此刻,他不曾料到,面前这个人将会举十万之师一战而灭东突厥。而他远离草原,羁旅托国,竟成为此人的及门弟子。

        春寒逼人,日光照在淡黄的枯草上,仍显得很虚弱。苏定方兴高采烈,眺望突厥军队收兵撤去,回头做了个鬼脸,嚷道:“看他们跑的!”
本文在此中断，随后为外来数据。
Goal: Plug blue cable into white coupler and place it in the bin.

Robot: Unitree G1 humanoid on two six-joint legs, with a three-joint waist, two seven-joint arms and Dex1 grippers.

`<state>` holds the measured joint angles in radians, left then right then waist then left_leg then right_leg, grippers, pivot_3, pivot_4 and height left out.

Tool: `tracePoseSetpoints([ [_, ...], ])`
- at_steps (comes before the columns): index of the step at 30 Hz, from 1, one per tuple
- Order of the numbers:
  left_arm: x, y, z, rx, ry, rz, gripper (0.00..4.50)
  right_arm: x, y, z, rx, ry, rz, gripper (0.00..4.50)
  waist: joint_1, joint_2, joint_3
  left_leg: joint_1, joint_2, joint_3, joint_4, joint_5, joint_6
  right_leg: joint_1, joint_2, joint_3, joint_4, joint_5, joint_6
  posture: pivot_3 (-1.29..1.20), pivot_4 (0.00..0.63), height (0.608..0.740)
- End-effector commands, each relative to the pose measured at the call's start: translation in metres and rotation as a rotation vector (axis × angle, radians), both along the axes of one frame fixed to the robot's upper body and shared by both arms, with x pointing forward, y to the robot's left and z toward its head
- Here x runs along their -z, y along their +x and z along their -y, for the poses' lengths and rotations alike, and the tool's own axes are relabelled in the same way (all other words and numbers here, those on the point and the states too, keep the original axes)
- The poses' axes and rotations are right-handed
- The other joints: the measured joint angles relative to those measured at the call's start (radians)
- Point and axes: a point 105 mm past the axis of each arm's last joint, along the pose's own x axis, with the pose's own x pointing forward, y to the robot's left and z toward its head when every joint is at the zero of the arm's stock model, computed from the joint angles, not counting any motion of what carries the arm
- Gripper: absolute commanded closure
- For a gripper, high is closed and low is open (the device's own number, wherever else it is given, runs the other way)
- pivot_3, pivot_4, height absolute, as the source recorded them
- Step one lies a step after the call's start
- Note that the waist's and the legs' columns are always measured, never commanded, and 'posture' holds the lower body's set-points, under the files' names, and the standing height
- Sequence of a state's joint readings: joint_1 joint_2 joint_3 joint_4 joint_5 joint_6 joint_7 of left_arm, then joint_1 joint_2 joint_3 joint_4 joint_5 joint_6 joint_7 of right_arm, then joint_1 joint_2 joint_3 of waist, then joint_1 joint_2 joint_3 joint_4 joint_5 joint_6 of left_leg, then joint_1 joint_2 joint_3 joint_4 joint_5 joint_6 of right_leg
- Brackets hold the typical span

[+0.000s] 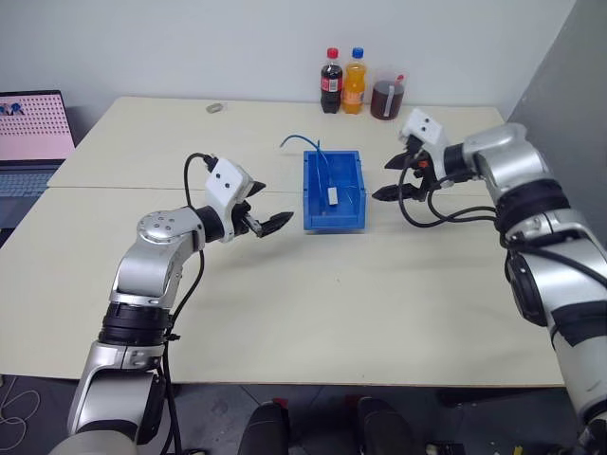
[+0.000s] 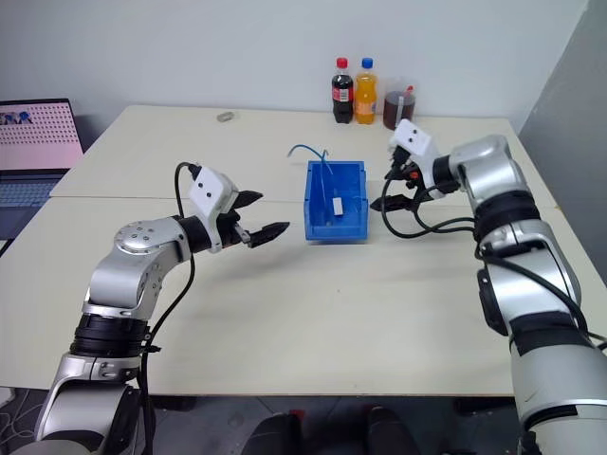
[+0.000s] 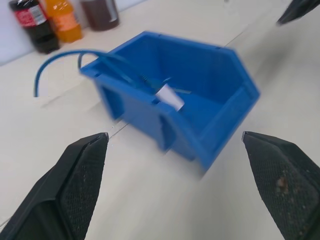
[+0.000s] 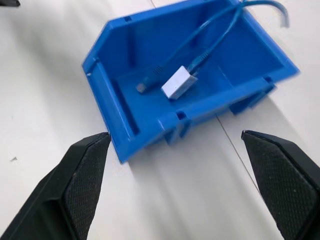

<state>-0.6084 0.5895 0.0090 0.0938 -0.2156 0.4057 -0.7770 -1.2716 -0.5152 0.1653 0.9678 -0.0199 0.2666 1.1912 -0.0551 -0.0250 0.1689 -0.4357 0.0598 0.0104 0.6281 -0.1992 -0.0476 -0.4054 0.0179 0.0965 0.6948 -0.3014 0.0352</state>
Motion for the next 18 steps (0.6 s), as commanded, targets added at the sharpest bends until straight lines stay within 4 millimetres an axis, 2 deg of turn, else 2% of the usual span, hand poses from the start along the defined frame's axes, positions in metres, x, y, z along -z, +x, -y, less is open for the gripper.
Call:
tracePoseSetpoints([
  [1,-0.014,-0.002,-0.019,-0.075,-0.001,0.076,0.00,-0.013,-0.005,0.017,0.131,0.215,0.105,0.04,0.001,0.000,0.000,0.000,0.000,0.000,0.000,0.000,0.000,0.000,0.000,0.000,0.001,0.000,0.000,0.00,0.150,0.740],
  [5,-0.010,-0.006,-0.035,-0.115,-0.042,0.037,0.00,0.019,-0.036,0.026,0.215,0.293,0.074,0.04,0.008,-0.001,0.000,0.000,0.001,-0.002,0.000,0.000,0.000,0.001,0.000,-0.001,0.002,0.000,0.000,0.00,0.150,0.740],
  [9,0.001,-0.012,-0.044,-0.131,-0.031,-0.011,0.00,0.030,-0.060,0.025,0.308,0.357,0.045,0.04,0.006,0.001,0.001,0.000,0.000,-0.001,0.001,0.000,0.000,0.000,0.000,0.000,0.003,-0.001,0.000,0.00,0.150,0.740],
  [12,0.005,-0.013,-0.043,-0.126,-0.032,-0.035,0.00,0.033,-0.067,0.023,0.341,0.378,0.037,0.04,0.002,0.001,0.001,0.001,0.000,-0.002,0.001,0.000,0.000,0.001,0.001,0.000,0.003,0.000,0.000,0.00,0.150,0.740],
  [18,0.010,-0.013,-0.039,-0.099,-0.042,-0.078,0.00,0.029,-0.070,0.015,0.356,0.399,0.038,0.04,0.001,0.000,0.001,0.002,0.001,-0.003,0.002,0.000,0.000,0.001,0.004,0.000,0.004,0.000,0.001,0.00,0.150,0.740],
])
        “别跳。”李靖说,手及时伸到苏定方头上,垫在他的头顶和棚顶之间,避免了苏定方把观察所撞穿。这个临时观察所设在城外的土丘上,灌木隐蔽下,由茅草搭建,经不起撞。

        苏定方合身一扑,直接抱住了他。

        亲吻像雪一样落在苏定方的额头上。苏定方腾出手来,去解他的上身衣服。李靖一拧身,躲开了。

        “别脱了,太冷。”

        苏定方蹭着他的脸颊:“都是我出力,老师当然会冷了。你动一动就好了。”
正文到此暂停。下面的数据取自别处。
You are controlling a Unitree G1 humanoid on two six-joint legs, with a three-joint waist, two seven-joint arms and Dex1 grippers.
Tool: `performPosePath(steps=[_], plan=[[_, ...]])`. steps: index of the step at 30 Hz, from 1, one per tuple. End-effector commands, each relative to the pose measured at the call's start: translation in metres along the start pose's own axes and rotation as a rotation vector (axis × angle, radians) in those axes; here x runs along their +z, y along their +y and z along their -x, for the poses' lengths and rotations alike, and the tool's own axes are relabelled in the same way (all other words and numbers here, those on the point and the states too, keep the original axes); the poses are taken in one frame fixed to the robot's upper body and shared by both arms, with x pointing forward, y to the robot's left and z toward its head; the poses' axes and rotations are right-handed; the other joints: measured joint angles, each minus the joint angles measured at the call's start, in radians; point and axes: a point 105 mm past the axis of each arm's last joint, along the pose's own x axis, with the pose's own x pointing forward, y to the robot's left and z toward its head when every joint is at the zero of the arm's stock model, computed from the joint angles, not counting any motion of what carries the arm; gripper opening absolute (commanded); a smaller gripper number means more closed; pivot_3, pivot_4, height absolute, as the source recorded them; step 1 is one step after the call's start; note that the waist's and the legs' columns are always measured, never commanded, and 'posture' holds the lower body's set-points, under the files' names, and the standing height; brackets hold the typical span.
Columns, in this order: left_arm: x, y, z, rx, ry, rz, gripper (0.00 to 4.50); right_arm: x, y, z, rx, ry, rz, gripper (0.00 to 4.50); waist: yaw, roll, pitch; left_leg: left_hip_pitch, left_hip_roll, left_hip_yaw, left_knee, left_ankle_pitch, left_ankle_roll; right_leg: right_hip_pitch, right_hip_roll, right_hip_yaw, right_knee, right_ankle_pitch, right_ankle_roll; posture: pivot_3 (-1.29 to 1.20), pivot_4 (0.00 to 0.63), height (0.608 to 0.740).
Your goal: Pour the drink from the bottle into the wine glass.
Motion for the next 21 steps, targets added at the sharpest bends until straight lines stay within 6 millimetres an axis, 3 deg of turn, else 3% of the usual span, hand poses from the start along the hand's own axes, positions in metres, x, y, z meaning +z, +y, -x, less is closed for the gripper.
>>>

        “哦?难道你不能让我热起来?”呼出的凉意吹拂在苏定方耳边,让后者立时燥热了起来。

        “可我想看你动。”苏定方强忍着没压倒他,嘟囔说。

        李靖真到了床上一般比较随和,对索求基本都满足——这也意味着他不太爱多出力。如果在这种场合还要保持勤勉,那人生未免太过可悲。苏定方开初喜欢他纵容的态度,过阵子就觉得有点不够。固然,弟子该服其劳,但他也想尝试些新鲜的玩法。